### TASK OBJECTIVE
In the data below, one line contains "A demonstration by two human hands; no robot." and a later one contains "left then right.". Print both, with every line between them, exactly and alone.

Entries taken from a collection:
+++
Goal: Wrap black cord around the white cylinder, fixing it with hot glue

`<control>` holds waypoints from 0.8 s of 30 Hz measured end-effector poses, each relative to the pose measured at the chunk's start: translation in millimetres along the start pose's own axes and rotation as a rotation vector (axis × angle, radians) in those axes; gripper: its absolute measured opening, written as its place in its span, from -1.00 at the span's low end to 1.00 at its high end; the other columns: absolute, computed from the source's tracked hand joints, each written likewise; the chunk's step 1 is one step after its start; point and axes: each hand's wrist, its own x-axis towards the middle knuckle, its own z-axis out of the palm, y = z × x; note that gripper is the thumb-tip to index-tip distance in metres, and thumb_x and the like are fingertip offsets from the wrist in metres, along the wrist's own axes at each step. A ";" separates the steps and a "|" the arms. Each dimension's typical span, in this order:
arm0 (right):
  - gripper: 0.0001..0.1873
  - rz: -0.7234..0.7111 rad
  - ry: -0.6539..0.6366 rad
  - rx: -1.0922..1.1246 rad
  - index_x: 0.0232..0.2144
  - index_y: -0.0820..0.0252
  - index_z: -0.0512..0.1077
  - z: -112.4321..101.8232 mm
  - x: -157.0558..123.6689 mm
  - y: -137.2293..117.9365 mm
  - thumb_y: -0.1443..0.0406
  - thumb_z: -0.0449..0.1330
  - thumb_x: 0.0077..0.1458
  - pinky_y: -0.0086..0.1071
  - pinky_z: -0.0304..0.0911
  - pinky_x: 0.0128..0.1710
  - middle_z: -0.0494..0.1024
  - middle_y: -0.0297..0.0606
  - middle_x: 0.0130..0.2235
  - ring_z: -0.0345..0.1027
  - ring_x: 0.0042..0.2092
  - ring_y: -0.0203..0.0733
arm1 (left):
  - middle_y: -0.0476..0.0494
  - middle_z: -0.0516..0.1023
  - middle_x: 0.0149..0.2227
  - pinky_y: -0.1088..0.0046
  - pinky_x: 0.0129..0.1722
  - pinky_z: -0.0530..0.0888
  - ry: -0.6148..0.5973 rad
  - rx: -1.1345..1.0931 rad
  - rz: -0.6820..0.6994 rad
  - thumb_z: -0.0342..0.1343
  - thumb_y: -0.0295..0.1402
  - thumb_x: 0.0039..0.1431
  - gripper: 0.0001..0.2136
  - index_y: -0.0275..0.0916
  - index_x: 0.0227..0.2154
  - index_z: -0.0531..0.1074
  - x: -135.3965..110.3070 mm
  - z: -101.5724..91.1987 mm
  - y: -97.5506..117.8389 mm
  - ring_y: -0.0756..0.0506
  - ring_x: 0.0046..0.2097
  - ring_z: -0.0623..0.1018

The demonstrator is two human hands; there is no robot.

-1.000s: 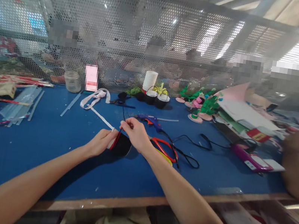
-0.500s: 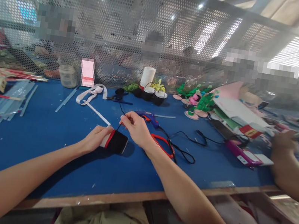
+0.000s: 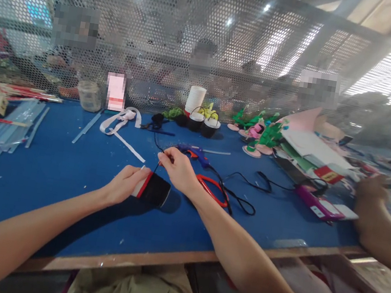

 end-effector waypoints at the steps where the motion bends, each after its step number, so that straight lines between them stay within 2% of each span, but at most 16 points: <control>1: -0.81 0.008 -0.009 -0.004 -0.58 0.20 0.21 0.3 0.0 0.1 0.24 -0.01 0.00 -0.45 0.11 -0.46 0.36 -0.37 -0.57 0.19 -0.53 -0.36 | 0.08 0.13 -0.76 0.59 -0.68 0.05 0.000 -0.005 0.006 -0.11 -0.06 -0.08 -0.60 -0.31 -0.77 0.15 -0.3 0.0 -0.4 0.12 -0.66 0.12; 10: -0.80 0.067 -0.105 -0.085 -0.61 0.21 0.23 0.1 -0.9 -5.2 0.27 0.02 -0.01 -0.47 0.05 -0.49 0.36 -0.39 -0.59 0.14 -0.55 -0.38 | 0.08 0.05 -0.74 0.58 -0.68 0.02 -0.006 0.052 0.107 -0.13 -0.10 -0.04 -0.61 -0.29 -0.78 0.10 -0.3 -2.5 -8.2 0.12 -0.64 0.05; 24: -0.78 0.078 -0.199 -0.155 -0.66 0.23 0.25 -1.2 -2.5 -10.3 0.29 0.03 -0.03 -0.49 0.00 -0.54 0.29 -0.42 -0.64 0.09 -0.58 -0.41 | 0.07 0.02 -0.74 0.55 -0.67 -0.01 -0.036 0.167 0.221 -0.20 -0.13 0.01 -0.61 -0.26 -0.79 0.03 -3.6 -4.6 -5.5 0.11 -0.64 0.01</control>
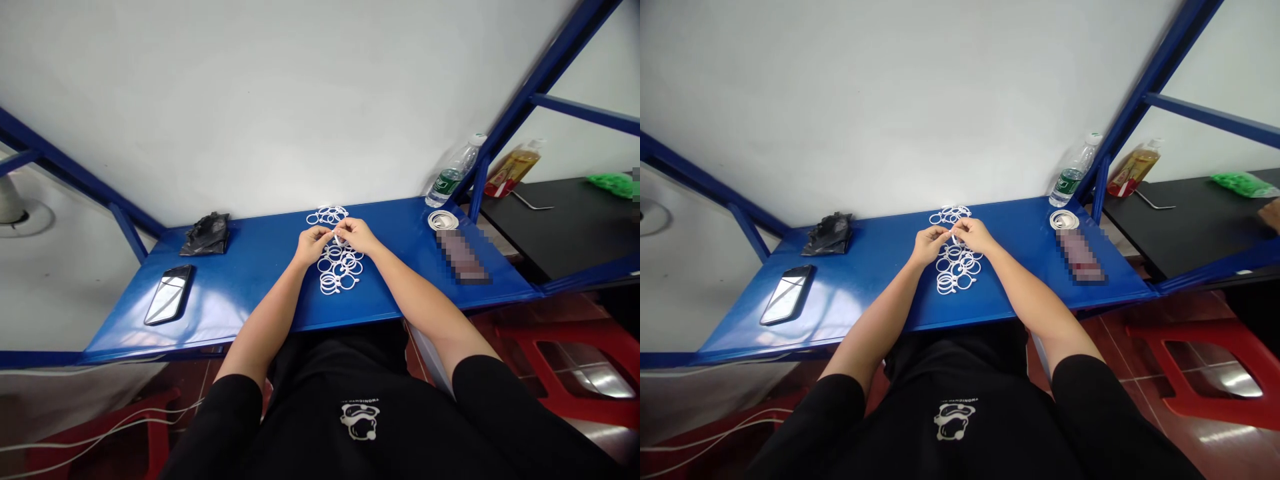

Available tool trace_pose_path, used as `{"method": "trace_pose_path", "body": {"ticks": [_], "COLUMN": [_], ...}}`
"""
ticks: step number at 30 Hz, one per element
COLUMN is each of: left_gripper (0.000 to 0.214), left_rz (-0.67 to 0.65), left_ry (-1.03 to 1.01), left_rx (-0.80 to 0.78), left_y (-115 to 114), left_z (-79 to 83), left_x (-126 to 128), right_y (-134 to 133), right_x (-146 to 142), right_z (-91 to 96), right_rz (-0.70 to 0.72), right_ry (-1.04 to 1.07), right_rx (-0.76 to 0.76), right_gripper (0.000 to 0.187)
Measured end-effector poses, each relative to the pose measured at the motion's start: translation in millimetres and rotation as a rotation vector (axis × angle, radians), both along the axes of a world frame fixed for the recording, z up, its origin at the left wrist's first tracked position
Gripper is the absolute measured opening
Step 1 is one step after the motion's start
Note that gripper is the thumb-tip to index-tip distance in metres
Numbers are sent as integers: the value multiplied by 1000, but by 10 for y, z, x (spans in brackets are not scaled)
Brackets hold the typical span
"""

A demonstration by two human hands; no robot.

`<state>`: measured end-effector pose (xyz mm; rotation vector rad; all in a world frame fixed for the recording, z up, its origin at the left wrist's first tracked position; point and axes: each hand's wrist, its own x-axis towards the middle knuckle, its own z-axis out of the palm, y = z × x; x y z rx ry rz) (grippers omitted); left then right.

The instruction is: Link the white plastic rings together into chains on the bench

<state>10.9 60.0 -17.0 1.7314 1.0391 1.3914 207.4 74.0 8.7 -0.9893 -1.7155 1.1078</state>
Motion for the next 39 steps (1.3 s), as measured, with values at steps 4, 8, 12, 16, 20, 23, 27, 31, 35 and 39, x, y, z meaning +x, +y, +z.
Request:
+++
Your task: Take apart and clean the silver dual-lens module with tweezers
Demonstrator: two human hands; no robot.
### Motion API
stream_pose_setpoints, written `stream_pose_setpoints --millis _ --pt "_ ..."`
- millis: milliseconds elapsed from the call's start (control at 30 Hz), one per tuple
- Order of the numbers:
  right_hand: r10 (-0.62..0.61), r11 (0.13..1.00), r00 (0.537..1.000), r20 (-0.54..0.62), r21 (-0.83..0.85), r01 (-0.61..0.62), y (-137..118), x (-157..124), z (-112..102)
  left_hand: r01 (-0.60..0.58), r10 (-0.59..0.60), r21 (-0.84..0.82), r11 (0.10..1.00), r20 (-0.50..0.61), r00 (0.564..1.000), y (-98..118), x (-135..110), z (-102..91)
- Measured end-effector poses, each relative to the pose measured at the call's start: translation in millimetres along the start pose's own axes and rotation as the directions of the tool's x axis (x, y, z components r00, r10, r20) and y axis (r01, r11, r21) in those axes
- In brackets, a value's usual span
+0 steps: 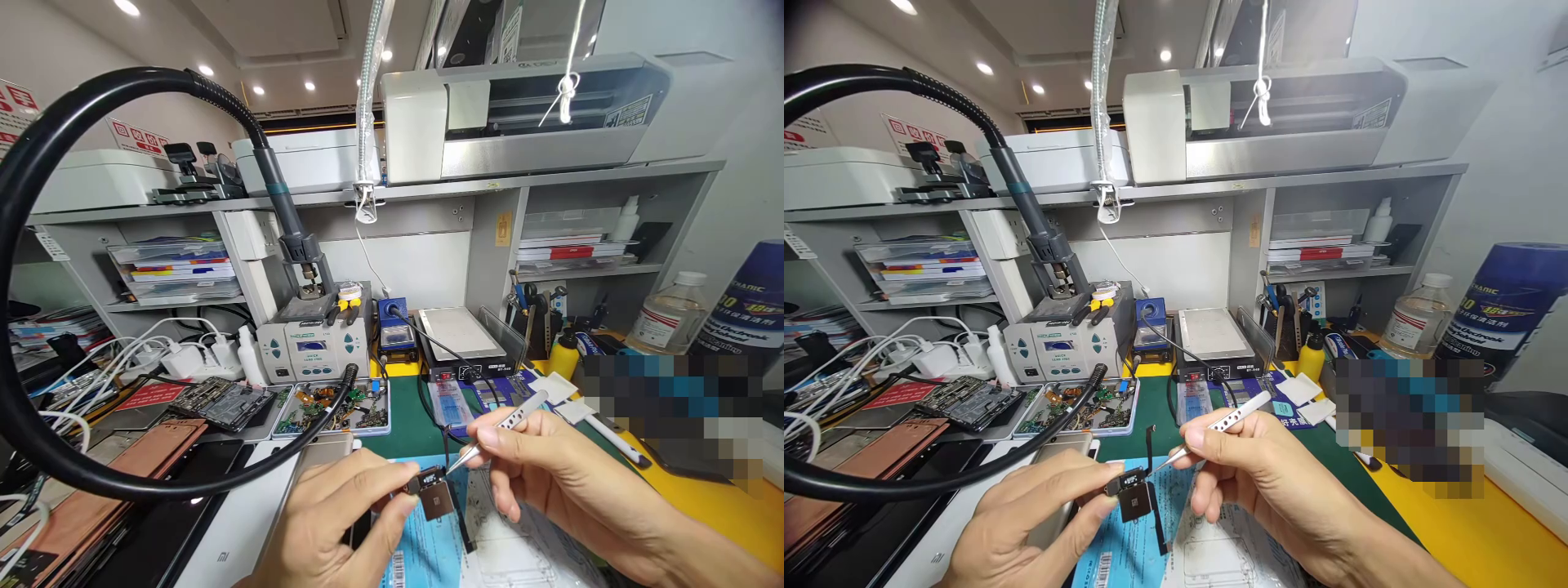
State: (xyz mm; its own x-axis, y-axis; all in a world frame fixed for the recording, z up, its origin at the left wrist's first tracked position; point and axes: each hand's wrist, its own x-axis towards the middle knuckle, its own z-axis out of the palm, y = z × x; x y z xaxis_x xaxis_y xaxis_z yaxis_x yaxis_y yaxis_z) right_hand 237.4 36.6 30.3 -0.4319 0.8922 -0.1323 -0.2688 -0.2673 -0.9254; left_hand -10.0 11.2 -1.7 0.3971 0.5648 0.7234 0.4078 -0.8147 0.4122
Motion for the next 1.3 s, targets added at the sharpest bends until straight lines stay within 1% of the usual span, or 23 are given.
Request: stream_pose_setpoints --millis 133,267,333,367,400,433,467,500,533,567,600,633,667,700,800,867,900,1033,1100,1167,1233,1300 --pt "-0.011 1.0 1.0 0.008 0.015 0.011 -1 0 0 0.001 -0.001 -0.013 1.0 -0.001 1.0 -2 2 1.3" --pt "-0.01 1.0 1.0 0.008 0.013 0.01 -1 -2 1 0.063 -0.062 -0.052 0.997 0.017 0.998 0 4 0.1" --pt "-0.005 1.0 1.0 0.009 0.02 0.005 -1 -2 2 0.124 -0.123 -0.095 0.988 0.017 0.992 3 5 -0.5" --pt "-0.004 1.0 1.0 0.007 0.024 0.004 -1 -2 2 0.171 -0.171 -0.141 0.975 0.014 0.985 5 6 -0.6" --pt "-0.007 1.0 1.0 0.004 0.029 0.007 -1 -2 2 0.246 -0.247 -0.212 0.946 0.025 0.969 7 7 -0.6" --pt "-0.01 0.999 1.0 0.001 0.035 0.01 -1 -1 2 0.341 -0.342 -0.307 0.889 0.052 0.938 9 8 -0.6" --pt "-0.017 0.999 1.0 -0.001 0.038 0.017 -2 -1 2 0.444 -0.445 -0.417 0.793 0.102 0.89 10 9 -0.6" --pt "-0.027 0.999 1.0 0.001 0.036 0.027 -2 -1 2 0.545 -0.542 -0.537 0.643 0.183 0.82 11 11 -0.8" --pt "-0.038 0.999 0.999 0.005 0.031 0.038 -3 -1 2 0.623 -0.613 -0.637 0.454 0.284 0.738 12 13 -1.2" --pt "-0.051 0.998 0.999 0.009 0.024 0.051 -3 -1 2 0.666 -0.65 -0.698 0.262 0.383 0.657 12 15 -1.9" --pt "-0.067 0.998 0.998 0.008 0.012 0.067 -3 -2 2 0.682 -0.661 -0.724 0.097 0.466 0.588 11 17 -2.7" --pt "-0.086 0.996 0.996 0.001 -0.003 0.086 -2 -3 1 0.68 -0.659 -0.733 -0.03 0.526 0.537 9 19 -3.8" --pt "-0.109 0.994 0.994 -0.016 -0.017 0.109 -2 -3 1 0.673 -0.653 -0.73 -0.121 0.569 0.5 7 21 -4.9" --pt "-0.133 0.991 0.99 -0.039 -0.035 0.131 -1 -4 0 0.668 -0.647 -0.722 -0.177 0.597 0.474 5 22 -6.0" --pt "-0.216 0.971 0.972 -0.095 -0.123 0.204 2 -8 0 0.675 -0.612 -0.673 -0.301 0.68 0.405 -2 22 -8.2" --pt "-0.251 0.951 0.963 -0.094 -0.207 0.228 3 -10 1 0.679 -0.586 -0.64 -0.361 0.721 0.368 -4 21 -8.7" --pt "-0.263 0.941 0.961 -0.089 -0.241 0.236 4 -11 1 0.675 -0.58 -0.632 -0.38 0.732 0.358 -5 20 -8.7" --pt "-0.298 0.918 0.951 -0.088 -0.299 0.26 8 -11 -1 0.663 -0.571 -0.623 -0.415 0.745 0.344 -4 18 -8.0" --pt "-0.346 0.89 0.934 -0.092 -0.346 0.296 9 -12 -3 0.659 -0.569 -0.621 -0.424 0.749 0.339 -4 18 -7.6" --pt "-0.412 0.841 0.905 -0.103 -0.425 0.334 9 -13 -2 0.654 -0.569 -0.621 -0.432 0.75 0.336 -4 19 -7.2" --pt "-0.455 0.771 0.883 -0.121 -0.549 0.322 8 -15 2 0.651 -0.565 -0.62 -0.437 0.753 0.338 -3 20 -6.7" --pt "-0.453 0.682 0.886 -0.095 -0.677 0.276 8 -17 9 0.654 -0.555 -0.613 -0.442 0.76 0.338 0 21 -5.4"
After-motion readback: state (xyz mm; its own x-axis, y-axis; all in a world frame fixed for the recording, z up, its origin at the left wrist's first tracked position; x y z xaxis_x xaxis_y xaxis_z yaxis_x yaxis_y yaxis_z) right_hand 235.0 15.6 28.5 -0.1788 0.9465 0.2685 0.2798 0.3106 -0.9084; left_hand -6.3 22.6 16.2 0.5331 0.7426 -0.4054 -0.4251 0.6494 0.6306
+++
### EXERCISE ANSWER
A demonstration by two human hands; no robot.

`<state>`: measured end-effector pose (xyz mm; rotation vector rad; all in a world frame fixed for the recording, z up, its origin at the left wrist's first tracked position; point and axes: each hand's wrist, its own x-axis towards the middle knuckle, its own z-axis out of the palm, y = z × x; x y z rx ry rz) (grippers omitted); left then right.

With the answer given, the exercise is closed.